- **What you are asked to do**
Look for the string "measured" in the listing below and copy every line in which it appears.

= = =

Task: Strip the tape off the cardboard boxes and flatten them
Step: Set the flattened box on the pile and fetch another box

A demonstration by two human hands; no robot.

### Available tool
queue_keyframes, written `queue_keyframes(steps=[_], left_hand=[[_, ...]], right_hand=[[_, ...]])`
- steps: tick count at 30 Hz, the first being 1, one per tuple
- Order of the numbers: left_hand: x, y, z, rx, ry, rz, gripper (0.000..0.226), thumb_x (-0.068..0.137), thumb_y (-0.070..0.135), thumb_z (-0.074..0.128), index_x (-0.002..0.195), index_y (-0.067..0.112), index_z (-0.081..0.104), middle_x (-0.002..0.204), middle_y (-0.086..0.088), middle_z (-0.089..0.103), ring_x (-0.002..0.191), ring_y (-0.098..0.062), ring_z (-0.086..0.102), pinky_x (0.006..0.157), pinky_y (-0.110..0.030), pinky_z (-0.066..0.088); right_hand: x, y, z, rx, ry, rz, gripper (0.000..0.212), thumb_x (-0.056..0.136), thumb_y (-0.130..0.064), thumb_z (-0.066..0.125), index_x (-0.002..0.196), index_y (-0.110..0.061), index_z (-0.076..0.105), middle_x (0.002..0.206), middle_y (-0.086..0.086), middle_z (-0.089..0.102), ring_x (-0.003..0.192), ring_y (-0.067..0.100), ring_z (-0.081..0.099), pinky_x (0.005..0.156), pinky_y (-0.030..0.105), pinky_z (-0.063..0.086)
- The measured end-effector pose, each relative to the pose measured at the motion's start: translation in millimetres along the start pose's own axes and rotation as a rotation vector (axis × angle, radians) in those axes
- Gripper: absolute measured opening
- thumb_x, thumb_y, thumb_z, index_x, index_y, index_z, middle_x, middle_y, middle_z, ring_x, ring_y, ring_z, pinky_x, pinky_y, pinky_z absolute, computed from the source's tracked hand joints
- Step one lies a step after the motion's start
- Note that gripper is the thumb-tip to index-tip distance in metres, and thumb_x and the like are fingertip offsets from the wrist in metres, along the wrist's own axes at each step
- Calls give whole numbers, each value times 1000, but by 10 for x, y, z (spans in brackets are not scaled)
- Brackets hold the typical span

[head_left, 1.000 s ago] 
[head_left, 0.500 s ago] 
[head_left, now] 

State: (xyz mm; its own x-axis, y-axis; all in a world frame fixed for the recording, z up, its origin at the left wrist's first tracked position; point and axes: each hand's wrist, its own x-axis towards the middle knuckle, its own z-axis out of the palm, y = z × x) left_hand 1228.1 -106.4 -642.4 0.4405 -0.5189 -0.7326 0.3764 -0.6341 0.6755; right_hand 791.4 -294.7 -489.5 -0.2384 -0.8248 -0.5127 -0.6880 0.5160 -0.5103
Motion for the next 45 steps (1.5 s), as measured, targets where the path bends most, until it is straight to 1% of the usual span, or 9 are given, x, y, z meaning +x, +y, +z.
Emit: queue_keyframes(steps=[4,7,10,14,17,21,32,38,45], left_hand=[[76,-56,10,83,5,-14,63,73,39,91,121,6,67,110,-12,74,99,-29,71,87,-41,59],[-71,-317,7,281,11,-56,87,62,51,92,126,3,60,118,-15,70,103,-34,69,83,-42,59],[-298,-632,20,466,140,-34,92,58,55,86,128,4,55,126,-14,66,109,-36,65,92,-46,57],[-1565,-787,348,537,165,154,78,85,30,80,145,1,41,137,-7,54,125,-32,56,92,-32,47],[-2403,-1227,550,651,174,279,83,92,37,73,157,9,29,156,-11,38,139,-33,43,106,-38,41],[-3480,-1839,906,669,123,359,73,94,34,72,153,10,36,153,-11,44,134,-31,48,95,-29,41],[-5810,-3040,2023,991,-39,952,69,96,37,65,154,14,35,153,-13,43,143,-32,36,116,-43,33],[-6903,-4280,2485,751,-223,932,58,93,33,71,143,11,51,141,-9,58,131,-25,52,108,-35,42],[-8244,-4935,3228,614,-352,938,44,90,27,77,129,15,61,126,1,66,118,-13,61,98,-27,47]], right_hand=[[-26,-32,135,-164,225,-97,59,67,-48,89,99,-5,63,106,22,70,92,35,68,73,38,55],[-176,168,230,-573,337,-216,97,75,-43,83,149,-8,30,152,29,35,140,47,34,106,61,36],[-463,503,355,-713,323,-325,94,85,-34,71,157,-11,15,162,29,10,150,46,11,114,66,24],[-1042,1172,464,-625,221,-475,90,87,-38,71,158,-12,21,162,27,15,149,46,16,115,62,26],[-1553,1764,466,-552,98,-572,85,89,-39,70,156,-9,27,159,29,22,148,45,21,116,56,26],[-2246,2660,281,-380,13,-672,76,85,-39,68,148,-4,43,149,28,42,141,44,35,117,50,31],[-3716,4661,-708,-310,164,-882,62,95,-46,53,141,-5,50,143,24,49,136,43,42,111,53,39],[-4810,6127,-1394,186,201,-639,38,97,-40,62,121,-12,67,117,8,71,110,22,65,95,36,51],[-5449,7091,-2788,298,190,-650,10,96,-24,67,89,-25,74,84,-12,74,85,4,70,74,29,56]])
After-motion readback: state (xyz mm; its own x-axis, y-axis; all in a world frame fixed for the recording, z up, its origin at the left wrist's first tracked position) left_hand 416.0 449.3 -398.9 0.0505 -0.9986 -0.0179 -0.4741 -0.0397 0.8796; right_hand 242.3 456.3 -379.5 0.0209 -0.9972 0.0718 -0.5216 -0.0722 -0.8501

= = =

- **Exercise solution**
- The measured end-effector pose, each relative to the pose measured at the motion's start: translation in millimetres along the start pose's own axes and rotation as a rotation vector (axis × angle, radians) in those axes
- Gripper: absolute measured opening
Motion for the next 45 steps (1.5 s), as measured, targets where the path bends most, until it is straight to 1% of the usual span, or 9 are given, x, y, z meaning +x, +y, +z.

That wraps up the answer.